Your assignment: Find all the lines in the material below with the word "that", and copy them.
#### Information provided
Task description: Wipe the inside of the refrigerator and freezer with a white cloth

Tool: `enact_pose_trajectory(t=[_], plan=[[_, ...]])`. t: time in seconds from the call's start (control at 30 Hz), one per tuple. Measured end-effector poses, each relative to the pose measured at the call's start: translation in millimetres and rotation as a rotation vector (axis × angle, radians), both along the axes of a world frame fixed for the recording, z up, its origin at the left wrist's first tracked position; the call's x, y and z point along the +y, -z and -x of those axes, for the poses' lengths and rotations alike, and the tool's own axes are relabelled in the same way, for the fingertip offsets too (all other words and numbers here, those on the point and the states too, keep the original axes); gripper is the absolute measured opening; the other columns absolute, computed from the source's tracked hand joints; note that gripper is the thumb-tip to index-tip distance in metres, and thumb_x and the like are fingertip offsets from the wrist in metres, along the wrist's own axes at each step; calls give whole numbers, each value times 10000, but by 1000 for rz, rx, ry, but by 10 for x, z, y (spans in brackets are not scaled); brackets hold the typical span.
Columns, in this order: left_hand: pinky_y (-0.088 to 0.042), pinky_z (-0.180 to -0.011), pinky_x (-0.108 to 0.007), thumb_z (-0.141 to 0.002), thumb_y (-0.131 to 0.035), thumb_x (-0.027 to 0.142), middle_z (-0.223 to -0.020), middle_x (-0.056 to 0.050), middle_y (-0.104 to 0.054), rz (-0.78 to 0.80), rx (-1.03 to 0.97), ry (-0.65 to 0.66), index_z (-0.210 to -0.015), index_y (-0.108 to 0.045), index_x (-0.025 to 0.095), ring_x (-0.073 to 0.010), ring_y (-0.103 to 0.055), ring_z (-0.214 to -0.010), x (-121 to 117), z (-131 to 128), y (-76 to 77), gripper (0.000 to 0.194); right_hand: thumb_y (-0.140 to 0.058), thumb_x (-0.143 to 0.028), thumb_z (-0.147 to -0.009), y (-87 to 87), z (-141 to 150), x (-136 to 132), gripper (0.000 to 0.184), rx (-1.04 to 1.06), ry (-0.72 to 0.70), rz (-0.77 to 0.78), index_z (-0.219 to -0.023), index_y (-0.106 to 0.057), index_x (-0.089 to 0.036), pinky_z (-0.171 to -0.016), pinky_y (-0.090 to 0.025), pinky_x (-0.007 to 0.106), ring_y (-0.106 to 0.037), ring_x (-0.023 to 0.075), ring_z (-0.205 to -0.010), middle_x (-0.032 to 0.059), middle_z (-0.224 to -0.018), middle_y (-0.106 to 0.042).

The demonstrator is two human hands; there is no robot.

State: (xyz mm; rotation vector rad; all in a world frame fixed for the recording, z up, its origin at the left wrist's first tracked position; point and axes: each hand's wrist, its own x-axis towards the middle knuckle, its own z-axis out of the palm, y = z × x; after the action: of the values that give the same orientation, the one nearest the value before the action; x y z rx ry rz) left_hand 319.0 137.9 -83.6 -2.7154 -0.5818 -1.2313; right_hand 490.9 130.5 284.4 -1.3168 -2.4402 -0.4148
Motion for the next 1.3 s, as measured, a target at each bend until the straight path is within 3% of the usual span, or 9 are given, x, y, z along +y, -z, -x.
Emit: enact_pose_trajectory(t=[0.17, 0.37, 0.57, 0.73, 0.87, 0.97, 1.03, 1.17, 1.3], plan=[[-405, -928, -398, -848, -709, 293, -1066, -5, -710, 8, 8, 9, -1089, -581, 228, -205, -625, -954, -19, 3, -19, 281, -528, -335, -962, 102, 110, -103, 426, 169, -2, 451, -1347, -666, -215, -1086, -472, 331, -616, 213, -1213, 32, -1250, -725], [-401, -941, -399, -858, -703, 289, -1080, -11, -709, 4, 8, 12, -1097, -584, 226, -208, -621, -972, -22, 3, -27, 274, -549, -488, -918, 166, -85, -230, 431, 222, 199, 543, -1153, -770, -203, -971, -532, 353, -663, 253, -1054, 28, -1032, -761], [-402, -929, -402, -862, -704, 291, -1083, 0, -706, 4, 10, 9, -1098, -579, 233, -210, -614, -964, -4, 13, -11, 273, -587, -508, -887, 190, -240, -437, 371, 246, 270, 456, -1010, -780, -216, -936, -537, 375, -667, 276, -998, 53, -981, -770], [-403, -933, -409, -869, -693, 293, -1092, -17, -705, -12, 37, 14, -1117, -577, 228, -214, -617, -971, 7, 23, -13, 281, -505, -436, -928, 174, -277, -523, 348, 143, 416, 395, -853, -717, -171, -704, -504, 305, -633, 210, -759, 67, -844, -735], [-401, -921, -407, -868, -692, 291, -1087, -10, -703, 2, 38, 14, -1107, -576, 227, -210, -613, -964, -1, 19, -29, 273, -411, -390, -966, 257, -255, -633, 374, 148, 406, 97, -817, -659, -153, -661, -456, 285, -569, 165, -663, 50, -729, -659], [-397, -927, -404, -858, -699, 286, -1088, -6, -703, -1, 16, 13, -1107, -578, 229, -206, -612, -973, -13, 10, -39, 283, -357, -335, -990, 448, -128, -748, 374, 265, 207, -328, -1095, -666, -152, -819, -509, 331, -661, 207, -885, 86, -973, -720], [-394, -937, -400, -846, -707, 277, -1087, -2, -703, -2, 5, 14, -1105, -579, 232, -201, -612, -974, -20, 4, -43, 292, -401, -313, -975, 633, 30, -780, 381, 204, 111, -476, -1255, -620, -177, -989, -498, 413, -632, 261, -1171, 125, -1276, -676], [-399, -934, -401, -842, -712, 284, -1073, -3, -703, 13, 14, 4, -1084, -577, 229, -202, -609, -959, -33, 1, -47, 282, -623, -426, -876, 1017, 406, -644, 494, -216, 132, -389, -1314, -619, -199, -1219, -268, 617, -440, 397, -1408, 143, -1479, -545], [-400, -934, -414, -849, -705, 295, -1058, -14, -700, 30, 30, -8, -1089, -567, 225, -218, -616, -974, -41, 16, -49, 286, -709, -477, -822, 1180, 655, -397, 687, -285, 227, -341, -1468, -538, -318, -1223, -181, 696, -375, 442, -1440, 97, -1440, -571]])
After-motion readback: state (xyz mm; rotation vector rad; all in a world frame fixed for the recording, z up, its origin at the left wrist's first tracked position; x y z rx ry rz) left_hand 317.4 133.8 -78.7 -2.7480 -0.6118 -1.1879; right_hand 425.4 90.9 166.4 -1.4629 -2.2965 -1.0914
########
Your solution:
Tool: `enact_pose_trajectory(t=[_], plan=[[_, ...]])`. t: time in seconds from the call's start (control at 30 Hz), one per tuple. Measured end-effector poses, each relative to the pose measured at the call's start: translation in millimetres and rotation as a rotation vector (axis × angle, radians), both along the axes of a world frame fixed for the recording, z up, its origin at the left wrist's first tracked position; the call's x, y and z point along the +y, -z and -x of those axes, for the poses' lengths and rotations alike, and the tool's own axes are relabelled in the same way, for the fingertip offsets too (all other words and numbers here, those on the point and the states too, keep the original axes); gripper is the absolute measured opening; the other columns absolute, computed from the source's tracked hand joints; note that gripper is the thumb-tip to index-tip distance in metres, and thumb_x and the like are fingertip offsets from the wrist in metres, along the wrist's own axes at each step; calls give whole numbers, each value times 10000, but by 1000 for rz, rx, ry, but by 10 for x, z, y (spans in brackets are not scaled); brackets hold the typical span.
State: (xyz mm; rotation vector rad; all in a world frame fixed for the recording, z up, its origin at the left wrist's first tracked position; point and axes: each hand's wrist, its own x-axis towards the middle knuckle, its own z-axis out of the palm, y = z × x; after the action: of the values that give the same orientation, the one nearest the value before the action; x y z rx ry rz) left_hand 319.0 137.9 -83.6 -2.7154 -0.5818 -1.2313; right_hand 490.9 130.5 284.4 -1.3168 -2.4402 -0.4148

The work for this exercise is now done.